Software Development

Tuning PostgreSQL with pgbench

When it comes to performance tuning an environment, often the first place to start is with the database. The reason for this is that most applications rely very heavily on a database of some sort.

Unfortunately, databases can be one of the most complex areas to tune. The reason I say that is because tuning a database service properly often involves tuning more than the database service itself; it often requires making hardware, OS, or even application modifications.

On top of requiring a diverse skill set, one of the biggest challenges with tuning a database is creating enough simulated database traffic to stress the database service. Which is why today’s article will explore pgbench, a benchmarking tool used to measure performance of a PostgreSQL instance.

PostgreSQL is a highly popular open-source relational database.
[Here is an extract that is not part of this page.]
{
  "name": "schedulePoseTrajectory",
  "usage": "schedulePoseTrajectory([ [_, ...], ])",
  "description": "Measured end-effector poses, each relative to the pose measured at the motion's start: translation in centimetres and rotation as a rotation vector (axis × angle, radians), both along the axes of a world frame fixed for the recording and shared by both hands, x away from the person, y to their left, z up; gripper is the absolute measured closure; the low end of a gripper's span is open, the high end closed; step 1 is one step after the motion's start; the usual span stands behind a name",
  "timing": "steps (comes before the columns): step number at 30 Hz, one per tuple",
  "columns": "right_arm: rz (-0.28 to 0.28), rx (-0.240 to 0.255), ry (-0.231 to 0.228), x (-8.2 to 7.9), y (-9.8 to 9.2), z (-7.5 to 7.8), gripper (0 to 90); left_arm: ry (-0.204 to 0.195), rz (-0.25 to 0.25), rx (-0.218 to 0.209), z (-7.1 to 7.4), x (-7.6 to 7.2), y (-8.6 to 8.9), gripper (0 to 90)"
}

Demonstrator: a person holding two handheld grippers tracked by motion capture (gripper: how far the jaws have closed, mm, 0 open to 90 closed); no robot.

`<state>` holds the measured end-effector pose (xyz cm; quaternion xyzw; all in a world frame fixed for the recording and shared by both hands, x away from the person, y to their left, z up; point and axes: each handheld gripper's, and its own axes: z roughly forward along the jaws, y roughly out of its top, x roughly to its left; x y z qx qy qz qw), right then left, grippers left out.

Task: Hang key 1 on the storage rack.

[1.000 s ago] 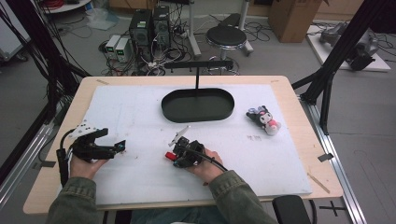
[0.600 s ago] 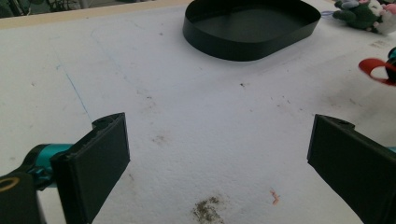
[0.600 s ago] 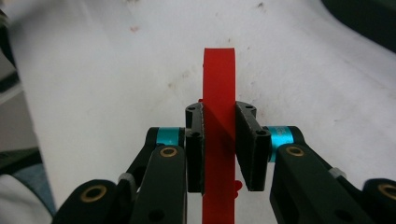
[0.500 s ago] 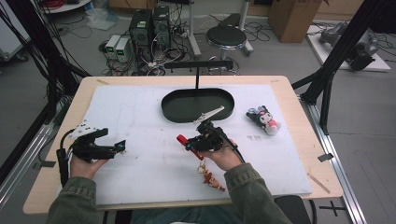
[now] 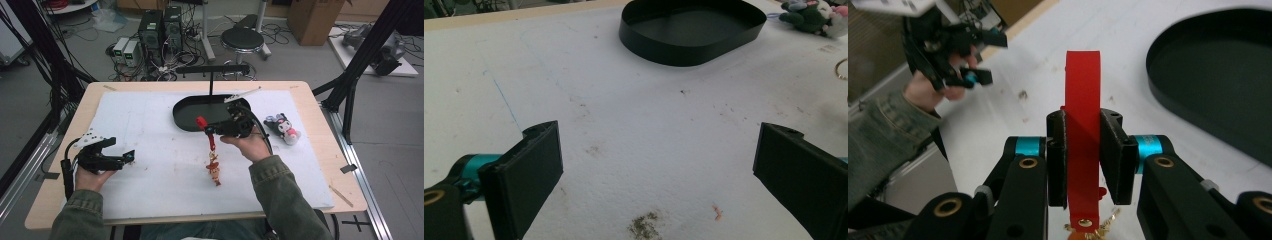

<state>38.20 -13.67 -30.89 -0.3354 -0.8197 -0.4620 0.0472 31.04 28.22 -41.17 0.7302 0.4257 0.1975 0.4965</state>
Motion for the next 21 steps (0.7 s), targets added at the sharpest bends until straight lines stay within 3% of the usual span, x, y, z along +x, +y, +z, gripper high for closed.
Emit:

One of the nice things about PostgreSQL is that there are quite a few tools that have been created to assist with the management of PostgreSQL; pgbench is one such tool.

While exploring pgbench, we will also use it to measure the performance gains/loss for a common PostgreSQL tunable.

Setting Up a PostgreSQL Instance

Before we can use pgbench to tune a database service, we must first stand up that database service. The below steps will outline how to set up a basic PostgreSQL instance on an Ubuntu 16.04 server.

Installing with apt-get

Installing PostgreSQL on an Ubuntu system is fairly easy. The bulk of the work is accomplished by simply running the apt-get command.

# apt-get install postgresql postgresql-contrib

The above apt-get command installs both the postgresql and postgresql-contrib packages. The postgresql package installs the base PostgreSQL service.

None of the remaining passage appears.